Wache, who spent about half a year wearing the compass version of the belt, said it really becomes a new sense.

“I especially like it on the bike,” she said. “Even with having only the compass, I can feel how sharply I turn, and then I know exactly where I came from. Without thinking too much, without concentrating on it, I have a better impression of where I am.”

Something for everyone

The team plans to have the final prototype ready in the spring of 2016. It hopes to start testing it with the visually impaired community in Germany.

“We have contacted the blind associations, rehabilitation teachers for the blind and mobility trainers, who will be the first customers,” Wache said.

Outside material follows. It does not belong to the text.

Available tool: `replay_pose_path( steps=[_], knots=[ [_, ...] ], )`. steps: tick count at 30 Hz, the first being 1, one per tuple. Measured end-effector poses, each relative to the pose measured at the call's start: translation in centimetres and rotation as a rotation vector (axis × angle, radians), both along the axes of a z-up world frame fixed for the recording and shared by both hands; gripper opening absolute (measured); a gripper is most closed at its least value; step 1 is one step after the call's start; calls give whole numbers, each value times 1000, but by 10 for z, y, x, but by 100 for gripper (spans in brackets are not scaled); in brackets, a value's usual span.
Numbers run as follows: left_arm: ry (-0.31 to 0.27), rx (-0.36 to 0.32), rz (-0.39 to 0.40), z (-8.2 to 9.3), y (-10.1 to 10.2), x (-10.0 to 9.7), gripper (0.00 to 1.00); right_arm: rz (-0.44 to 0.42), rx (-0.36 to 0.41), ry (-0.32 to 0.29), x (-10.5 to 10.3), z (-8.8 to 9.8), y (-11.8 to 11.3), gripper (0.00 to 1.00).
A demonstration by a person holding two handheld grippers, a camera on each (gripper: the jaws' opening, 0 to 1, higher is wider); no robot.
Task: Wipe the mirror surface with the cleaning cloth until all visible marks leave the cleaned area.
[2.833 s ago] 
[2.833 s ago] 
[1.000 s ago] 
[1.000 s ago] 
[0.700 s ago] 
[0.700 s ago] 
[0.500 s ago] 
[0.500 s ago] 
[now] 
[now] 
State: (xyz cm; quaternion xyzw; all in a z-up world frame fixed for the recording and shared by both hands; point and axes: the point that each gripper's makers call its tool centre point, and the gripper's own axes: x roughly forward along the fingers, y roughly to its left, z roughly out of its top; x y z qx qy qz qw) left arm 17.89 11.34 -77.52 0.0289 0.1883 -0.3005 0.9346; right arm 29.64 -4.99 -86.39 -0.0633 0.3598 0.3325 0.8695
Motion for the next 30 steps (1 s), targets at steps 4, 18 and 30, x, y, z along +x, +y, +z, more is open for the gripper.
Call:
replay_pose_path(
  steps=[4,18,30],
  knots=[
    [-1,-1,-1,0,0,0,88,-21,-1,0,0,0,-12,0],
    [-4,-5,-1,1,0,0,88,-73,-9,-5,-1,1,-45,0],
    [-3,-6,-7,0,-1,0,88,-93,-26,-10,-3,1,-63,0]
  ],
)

The initial price of the belt is expected to be about €800 ($870), however the actual users will need to pay much less, as the device’s cost will be covered fully or partially by their health insurance.

In the future, Wache hopes to bring the price down, so that it would be affordable for the wider audience interested in having a quick navigation aid, including cyclists or just tourists coming to a new city.

“We’re thinking not only about directions, but other information as well.” Wache added. “For example, firefighters can feel where their teammates are in a building. Or someone would always feel where their child is in the mall.”

Planning even further ahead, Wache said the team might also think about integrating an obstacle detection system, which in theory could make it possible for the blind to walk around without a cane.

After the needs of the blind community will have been catered for, FeelSpace is considering launching a crowdfunding campaign for the belt. The startup is also on a lookout for seed stage funding, as its grant only funds the team until the end of June 2016.